Vous présidez aussi l’association Toulouse Place Financière. Où se situe la Ville rose en matière de financement de l’économie ?

P. A. : Toulouse est très bien pourvue sur l’offre capital-investissement. Mais il manque à notre métropole deux choses. D’une part un tissu d’entrepreneurs. Toulouse a historiquement été portée par de grands groupes et de grands laboratoires de recherche, mais on n’y compte pas assez de familles ayant suffisamment réalisé leur patrimoine professionnel pour participer au financement de petits projets en circuit court.

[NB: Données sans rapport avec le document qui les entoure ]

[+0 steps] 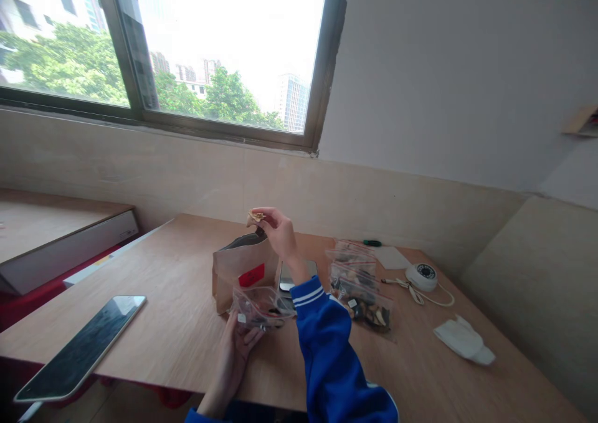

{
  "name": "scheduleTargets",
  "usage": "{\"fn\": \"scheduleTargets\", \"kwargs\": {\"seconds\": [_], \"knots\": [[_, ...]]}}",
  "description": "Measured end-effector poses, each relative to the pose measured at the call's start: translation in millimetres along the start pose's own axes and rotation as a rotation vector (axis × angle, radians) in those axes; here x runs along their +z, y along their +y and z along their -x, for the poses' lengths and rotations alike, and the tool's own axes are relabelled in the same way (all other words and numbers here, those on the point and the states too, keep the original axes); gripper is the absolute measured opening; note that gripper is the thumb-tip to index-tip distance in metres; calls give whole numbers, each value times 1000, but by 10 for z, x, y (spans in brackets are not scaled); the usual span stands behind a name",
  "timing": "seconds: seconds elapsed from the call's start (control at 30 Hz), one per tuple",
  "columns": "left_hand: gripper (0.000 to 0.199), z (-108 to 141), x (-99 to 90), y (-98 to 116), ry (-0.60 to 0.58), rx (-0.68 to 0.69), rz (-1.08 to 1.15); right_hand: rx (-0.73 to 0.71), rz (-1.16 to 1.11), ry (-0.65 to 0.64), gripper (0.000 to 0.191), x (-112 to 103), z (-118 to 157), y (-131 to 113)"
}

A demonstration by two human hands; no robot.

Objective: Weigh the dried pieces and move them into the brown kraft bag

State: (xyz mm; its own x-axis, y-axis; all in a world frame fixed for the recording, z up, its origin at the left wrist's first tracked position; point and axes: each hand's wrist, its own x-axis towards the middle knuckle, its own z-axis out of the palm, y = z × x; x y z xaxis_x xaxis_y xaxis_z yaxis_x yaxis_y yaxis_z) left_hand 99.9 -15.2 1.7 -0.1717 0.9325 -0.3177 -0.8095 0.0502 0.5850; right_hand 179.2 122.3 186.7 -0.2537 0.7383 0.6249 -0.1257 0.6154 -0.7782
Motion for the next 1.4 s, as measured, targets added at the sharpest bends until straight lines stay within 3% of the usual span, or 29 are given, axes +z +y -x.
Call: {"fn": "scheduleTargets", "kwargs": {"seconds": [0.13, 0.27, 0.67, 0.87, 0.97, 1.03, 1.1, 1.17, 1.23, 1.3, 1.4], "knots": [[71, -16, -30, -16, -11, 14, 4, -7, 51, -85, 17, 42, 44, 33], [75, -44, -65, -37, -33, 33, 6, -47, 108, -77, 17, 22, 138, 30], [57, 32, 73, 50, -2, 7, -12, -251, 405, -233, 28, -131, 272, -36], [61, -4, 50, 31, 11, 16, -8, -215, 787, -282, 32, -108, 348, -132], [58, 2, 49, 37, 44, 31, 15, -195, 860, -212, 45, -111, 432, -160], [53, 21, 55, 53, 73, 98, 61, -201, 789, -66, 49, -139, 524, -140], [48, 40, 54, 67, 114, 216, 113, -171, 672, 110, 42, -184, 650, -54], [45, 52, 43, 70, 172, 314, 135, -77, 596, 171, 34, -227, 805, 115], [43, 62, 32, 65, 224, 352, 120, 57, 609, 43, 32, -243, 971, 350], [42, 78, 34, 60, 247, 374, 97, 151, 665, -220, 33, -215, 1125, 605], [42, 112, 72, 66, 273, 426, 54, 153, 775, -511, 33, -90, 1289, 919]]}}
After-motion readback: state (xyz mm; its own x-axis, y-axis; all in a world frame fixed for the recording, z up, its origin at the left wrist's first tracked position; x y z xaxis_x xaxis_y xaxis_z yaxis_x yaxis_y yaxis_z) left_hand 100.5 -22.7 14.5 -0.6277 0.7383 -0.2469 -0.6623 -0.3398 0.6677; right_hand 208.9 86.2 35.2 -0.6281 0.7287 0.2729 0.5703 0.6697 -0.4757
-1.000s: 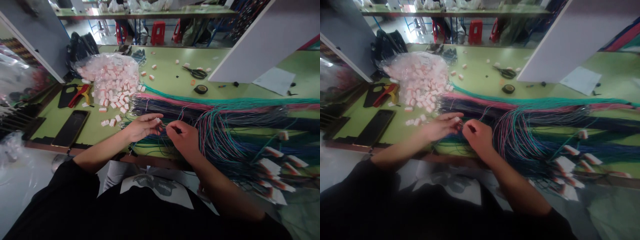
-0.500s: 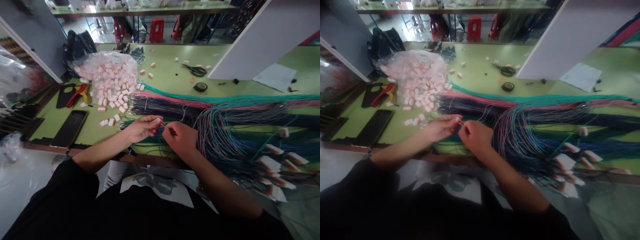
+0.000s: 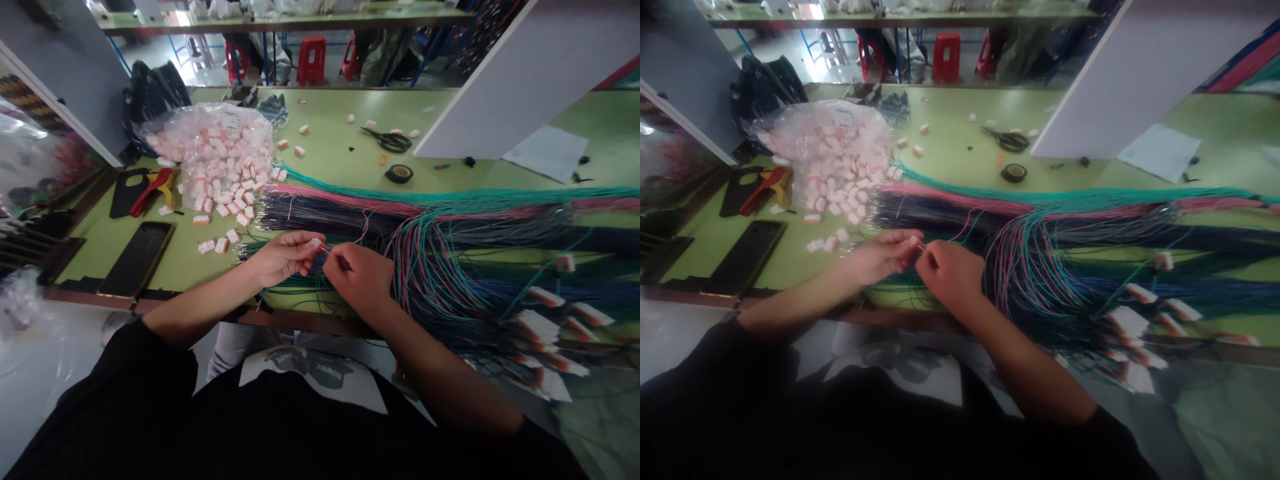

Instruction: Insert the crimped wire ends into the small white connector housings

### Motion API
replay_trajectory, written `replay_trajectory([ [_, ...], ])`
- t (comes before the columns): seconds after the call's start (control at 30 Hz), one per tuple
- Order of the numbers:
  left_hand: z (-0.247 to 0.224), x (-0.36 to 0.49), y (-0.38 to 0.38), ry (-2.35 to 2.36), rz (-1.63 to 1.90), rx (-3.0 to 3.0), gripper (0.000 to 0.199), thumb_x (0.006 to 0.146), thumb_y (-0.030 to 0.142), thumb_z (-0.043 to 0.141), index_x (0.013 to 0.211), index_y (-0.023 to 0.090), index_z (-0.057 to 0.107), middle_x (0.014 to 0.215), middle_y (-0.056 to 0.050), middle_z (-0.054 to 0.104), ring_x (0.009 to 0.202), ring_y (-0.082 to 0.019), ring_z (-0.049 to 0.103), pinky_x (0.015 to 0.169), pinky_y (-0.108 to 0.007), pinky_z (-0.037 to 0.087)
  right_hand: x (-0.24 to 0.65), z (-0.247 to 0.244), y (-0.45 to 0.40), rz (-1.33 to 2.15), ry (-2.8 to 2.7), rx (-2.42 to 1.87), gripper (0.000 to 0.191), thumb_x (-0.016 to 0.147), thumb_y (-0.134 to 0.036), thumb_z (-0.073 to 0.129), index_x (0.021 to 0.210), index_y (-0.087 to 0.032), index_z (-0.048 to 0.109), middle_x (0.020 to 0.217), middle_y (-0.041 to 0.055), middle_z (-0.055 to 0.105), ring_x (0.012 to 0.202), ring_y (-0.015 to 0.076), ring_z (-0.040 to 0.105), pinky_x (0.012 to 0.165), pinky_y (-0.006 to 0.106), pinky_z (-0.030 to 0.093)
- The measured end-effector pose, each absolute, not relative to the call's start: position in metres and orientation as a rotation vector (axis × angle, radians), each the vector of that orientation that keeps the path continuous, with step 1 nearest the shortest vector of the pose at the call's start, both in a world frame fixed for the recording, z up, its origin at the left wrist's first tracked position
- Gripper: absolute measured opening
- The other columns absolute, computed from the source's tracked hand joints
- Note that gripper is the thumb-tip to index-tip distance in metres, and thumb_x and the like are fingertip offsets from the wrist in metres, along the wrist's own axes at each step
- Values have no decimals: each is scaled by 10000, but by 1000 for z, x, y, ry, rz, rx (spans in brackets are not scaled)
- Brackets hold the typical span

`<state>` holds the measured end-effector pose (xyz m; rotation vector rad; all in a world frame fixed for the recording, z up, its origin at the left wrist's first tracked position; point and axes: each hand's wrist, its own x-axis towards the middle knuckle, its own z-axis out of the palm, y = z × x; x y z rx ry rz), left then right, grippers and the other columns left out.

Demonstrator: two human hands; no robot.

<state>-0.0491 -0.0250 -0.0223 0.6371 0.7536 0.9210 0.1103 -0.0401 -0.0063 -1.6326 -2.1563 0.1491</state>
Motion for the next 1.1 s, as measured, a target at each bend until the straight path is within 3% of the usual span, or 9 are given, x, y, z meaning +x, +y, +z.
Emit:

D’autre part, il manque un guichet unique pour orienter les start-up vers les acteurs pertinents pour financer leur développement, qu’il s’agisse de subventions publiques, de business angels ou d’investisseurs institutionnels. Nous faisons partie du groupement mené par Interfaces pour animer la future Cité des start-up. Un point fort de notre réponse est d’intégrer ce système de guichet unique. Aujourd’hui, en dessous d’un million d’euros de levée, il n’y a quasiment pas d’acteurs financiers qui puissent accompagner les start-up, car ils n’ont pas les moyens de se rémunérer.